At a recent Hot Springs City Council meeting, local motel owner Wally Cachro urged councilmembers to reopen the Plunge in order to help encourage people to visit Hot Springs, stay in the motels and patronize area businesses.
One nearby dining facility saw an immediate boost in business after the Plunge reopened on Monday, June 15.
Don Zon with Red Shed Smokehouse, a mobile food vendor located in the city-owned lot across from the Evans Plunge parking lot, said they were already enjoying an even better summer than last year – in part due to a new location, and also their business model of outdoor or take-out dining. But with the opening of the Plunge just four days prior, they had already seen a 25 to 30 percent uptick in their sales.
Zon mentioned they had also recently changed their business hours to Tuesday though Friday from 11 a.m. to 7 p.m, and Saturdays from 11 a.m. to 4 p.m. He also noted that due to previously paying for a vendor space in Custer during the upcoming 80th Sturgis Motorcycle Rally, they would be temporarily moving out of Hot Springs for 10 days.

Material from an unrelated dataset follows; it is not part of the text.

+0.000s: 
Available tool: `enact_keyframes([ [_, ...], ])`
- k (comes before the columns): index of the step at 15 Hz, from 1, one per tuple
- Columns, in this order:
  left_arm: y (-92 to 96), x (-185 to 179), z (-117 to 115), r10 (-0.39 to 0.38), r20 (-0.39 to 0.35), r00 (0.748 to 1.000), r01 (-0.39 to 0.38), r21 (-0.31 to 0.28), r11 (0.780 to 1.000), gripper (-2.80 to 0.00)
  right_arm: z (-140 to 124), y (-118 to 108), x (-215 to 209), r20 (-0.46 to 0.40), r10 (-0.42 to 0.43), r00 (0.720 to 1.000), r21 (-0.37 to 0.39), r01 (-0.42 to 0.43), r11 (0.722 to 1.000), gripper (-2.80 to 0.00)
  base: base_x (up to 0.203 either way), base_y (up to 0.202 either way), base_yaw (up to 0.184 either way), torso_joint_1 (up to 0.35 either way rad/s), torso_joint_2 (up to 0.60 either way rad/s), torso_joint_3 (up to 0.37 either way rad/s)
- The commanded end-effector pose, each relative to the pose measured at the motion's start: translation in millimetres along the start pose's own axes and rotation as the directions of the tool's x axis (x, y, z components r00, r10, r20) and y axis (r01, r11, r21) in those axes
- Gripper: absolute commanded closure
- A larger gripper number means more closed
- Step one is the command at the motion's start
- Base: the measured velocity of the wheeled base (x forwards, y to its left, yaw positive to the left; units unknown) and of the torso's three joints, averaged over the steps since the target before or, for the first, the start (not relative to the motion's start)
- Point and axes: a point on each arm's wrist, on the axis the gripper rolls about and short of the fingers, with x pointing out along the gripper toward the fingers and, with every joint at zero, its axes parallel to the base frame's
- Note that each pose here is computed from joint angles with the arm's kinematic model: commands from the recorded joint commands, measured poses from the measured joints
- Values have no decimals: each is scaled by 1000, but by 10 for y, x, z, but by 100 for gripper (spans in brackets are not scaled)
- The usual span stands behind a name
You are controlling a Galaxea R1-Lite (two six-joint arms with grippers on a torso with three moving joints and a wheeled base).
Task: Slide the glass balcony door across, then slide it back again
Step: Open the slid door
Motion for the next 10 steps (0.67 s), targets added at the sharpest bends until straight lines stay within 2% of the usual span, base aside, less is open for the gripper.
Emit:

He said the financial commitment was made prior to them being allowed to set-up on the city lot by the Plunge, and he “feels bad” about leaving Hot Springs temporarily – especially after how supportive the city and its residents have been. They will however be back in town after the rally, and likely open until around the first week of November.

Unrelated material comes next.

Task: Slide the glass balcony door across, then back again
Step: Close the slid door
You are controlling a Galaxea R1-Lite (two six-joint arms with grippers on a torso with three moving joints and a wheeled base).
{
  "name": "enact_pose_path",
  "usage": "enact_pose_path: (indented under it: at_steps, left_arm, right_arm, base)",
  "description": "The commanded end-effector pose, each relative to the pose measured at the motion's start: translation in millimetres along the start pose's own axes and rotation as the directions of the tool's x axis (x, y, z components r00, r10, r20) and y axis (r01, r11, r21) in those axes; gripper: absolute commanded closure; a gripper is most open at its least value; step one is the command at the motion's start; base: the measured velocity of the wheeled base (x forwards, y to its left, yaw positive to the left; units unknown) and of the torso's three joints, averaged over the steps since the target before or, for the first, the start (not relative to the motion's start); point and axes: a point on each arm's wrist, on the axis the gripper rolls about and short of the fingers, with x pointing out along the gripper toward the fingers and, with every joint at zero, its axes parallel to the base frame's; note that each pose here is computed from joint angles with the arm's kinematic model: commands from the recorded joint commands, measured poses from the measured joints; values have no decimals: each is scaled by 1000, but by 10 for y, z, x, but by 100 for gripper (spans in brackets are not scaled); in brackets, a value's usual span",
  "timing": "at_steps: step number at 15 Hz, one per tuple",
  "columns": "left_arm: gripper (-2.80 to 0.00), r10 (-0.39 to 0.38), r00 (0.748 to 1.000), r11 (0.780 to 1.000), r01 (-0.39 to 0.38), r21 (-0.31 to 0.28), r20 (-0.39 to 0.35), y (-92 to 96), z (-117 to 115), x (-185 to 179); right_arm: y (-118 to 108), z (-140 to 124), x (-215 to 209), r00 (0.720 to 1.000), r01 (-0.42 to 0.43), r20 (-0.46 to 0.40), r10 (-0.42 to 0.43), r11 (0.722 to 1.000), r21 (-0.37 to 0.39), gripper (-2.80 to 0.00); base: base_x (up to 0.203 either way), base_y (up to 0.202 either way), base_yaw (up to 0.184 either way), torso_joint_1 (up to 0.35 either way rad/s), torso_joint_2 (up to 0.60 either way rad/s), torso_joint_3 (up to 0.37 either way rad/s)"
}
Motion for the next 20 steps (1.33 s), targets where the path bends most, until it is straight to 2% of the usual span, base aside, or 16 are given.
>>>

Another Hot Springs attraction which had a delayed start to their season this year was The Mammoth Site, which reopened to the public back on May 22.
Now after a full month of being open to the public, COO/Business Manager Presston Gabel said business is understandably down in comparison to last year, but they have been steady and seeing a recent gradual increase as more and more placed around the Black Hills begin opening back up.
They too have implemented a number of new procedures and modified their normal practices by suspending their guided tours, but instead suggesting to patrons that they download their self-guided tour app or use their self-guided pamphlet. Gabel said they have also installed lots of new signage in the bonebed area which points to and explains features that are normally highlighted by the tour guide.
Because of the large size of their facility and ability to easily social-distance, Gabel said they have not had the need to establish a maximum capacity inside.
Something that both the management of The Mammoth Site and the Evans Plunge shared about their patrons, is how understanding and thankful they have been.
“The tourists have been so incredibly kind,” Hanson said, as she described how appreciative everyone has been that they were open. She said the locals have also been very thankful to have the opportunity to come back into the facility, especially now that they have their own dedicated time in the mornings.
Gabel said they have experienced the same appreciative reaction from their patrons at The Mammoth Site. He also added that they’ve been getting a lot of out-of-state visitors from areas where lockdowns are still being enforced, such as Minnesota, Colorado and from further places like Texas and New Mexico.
Another nearby attraction which is, and has been, dealing with issues effecting visitor access since June 29, of last year, is Wind Cave National Park.
In addition to the COVID-19 precautions that all tourist attractions are learning to deal with, Wind Cave shut down their tours last summer due to needed elevator repairs.
According to a recent post on their website, on June 8, the park contracted with a Texas company to complete the needed repairs. Their reps made a site the week of June 15 and will have a 90-day window to complete the work (September 7th, Labor Day).
Their website went on to say, “A more difficult question to answer is, When will tours resume? For the safety of visitors and rangers alike, we won’t be offering tours until CDC rules on social distancing are relaxed.”